Based on the common faults of battery packs, and based on the experience of battery fault diagnosis experts and the maintenance experience of battery field experts, a knowledge base about objects and relational databases is formed, and an artificial intelligence fuzzy inference comprehensive judgment inference machine model is set up. Model fault diagnosis method: This diagnosis method uses battery related models to obtain estimated values and actual measured values. The difference between the two will form a system residual, which can become a fault knowledge signal. Through this signal, further fault feature analysis can be completed, providing theoretical data support for system fault diagnosis. The system residual is on an idealized basis, which only includes fault information data. There are many types of power battery models, such as electrochemical models, circuit models, etc
4.2 Analysis of external fault diagnosis measures
Firstly, knowledge diagnosis measures are taken. In the diagnosis of external battery faults, fault tree analysis, threshold rule method, and fuzzy theory are mainly used. The main reasons for battery sensor failure are high-temperature aging, mechanical oscillation, etc. By utilizing the DC internal resistance of the battery at the loose position of the connecting bolt, compared to other single cell batteries, the internal resistance theory is higher. By using the pressure difference threshold rule, it is possible to quickly detect poor connection problems such as loose battery pole bolts and oxidation of the connecting parts.
With the help of a battery pack, 1C current can be used for continuous discharge. After a fixed duration, the voltage change value can be obtained, and the reliability of the battery pack connection can be diagnosed by comparing the set value with the measured value. By using fuzzy theory to diagnose virtual connection faults and using power battery system fault simulation to construct membership functions for different symptoms, the diagnosis weight matrix and other model parameters can be optimized, and a fault diagnosis model can be set.
Secondly, there are model fault diagnosis measures, which include many methods and are mainly applied in sensor and cooling system fault detection and isolation. By using the nonlinear parity check equation, voltage, current, and fan residual values are generated in the first-order equivalent circuit model and thermal model. By using residual thresholds, voltage sensor faults and current sensor faults can be identified. Diagnose fault problems such as speed sensors and current sensors using observer estimates and actual value differences. Summarize the hazards caused by various faults, and use structural analysis and sequential residual generation methods to detect and separate faults. This method can obtain sensor detectability and separability even under the premise of uncertain system design parameters, and construct targeted diagnostic testing fault online detection methods. By using equivalent circuit models and thermal models, current, voltage, and temperature birth residuals can be estimated, and faults in current and temperature sensors can be detected and isolated.

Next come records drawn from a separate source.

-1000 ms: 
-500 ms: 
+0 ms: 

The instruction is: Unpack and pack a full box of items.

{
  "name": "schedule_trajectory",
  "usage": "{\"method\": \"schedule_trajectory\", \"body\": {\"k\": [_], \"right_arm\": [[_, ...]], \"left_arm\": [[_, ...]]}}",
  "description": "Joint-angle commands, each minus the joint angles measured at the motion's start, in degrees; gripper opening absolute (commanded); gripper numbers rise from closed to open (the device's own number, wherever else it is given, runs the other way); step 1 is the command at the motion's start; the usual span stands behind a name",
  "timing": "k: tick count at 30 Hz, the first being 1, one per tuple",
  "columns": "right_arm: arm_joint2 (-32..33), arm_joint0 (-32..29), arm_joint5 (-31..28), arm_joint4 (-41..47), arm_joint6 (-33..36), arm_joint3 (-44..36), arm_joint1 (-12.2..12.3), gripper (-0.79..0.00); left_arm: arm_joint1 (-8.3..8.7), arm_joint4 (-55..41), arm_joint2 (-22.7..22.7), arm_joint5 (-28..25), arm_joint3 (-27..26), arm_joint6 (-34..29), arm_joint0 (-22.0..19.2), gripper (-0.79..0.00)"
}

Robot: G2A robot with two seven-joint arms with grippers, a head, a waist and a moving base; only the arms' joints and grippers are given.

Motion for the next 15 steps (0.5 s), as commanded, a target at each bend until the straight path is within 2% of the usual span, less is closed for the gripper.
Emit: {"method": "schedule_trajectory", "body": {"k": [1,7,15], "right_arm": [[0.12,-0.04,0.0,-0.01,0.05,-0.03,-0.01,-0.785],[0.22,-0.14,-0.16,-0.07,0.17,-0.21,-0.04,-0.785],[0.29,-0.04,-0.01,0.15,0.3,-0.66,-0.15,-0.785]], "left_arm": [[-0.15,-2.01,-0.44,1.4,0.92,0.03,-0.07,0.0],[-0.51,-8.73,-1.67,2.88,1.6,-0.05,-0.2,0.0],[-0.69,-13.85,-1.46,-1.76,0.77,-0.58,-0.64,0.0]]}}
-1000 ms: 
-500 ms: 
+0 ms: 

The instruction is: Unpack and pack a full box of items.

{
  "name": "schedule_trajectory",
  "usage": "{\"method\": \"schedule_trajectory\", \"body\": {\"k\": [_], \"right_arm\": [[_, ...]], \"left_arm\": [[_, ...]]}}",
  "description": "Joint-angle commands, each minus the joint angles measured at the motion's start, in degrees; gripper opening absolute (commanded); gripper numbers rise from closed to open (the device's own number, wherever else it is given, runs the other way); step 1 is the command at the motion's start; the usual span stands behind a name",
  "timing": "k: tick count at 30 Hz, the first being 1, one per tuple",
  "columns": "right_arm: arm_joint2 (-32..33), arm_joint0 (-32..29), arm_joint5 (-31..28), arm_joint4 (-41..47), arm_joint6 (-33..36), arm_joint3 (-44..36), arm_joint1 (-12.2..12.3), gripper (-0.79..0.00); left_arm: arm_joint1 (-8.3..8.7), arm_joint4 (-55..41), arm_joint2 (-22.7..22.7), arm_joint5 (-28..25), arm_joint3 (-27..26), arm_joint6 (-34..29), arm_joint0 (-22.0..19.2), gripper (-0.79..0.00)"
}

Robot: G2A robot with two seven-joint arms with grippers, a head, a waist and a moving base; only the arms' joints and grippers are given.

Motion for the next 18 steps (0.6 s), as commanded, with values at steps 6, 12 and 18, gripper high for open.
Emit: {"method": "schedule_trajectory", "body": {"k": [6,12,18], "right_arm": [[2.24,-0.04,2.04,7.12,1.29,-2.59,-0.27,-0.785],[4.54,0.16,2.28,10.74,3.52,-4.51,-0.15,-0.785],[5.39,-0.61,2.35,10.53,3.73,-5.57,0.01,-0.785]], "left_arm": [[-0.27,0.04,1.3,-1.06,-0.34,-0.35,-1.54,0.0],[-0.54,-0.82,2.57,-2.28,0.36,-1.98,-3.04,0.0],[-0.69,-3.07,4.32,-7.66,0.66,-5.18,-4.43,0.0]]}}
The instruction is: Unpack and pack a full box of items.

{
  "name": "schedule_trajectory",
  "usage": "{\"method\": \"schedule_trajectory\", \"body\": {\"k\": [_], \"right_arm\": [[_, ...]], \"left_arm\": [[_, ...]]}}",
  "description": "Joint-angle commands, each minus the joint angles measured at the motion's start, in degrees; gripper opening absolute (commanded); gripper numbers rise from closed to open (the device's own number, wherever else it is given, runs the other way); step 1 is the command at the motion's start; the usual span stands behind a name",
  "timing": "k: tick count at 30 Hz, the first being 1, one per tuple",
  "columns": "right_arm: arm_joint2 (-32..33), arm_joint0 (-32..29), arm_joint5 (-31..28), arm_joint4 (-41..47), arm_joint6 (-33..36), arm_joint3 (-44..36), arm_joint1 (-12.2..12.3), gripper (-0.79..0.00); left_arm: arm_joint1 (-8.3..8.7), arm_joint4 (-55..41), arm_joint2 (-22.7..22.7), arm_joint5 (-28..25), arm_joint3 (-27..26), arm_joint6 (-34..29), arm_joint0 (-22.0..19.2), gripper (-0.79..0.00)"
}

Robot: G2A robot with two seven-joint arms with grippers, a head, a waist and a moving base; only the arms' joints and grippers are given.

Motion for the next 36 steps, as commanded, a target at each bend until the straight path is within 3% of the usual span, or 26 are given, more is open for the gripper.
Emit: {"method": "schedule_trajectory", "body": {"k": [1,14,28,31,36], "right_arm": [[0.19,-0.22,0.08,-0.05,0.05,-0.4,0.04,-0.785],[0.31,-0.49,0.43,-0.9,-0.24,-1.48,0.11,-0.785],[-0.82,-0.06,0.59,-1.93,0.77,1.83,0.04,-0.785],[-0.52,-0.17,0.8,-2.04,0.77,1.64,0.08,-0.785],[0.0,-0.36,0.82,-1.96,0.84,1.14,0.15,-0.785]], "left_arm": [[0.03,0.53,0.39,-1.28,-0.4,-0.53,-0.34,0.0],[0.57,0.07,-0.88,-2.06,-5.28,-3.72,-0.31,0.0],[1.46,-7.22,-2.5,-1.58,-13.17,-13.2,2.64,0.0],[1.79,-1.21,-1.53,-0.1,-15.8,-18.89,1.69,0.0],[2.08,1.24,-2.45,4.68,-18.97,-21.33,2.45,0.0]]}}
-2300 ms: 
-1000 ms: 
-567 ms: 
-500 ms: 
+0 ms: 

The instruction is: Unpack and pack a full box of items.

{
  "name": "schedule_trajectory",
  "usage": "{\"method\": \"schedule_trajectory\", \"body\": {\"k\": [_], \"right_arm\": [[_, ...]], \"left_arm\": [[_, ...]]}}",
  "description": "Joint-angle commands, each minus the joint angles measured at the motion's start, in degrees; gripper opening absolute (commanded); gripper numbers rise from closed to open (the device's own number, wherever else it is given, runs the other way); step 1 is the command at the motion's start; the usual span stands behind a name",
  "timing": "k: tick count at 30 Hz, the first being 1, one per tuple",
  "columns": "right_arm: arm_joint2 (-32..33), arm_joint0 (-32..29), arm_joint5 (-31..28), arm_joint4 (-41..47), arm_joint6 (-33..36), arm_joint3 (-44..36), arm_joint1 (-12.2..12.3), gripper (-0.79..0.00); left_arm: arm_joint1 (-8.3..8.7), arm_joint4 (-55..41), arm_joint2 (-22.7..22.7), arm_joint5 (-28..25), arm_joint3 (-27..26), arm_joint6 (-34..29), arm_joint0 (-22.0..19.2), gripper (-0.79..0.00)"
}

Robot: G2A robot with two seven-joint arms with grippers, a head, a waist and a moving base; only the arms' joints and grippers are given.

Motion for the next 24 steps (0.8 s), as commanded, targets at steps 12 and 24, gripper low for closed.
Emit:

At present, people’s environmental awareness is constantly strengthening, and the promotion and application scope of new energy vehicles is gradually expanding. The country has achieved strong support for new energy vehicles, and in the future, new energy vehicles will occupy a larger proportion of the automotive production market. In new energy vehicles, batteries play a crucial role, and their performance directly affects the effectiveness of the vehicle. By analyzing battery failure issues and proposing fault diagnosis measures, important assistance is provided for future battery production, diagnosis of battery failures, and maintenance of power pack battery operation.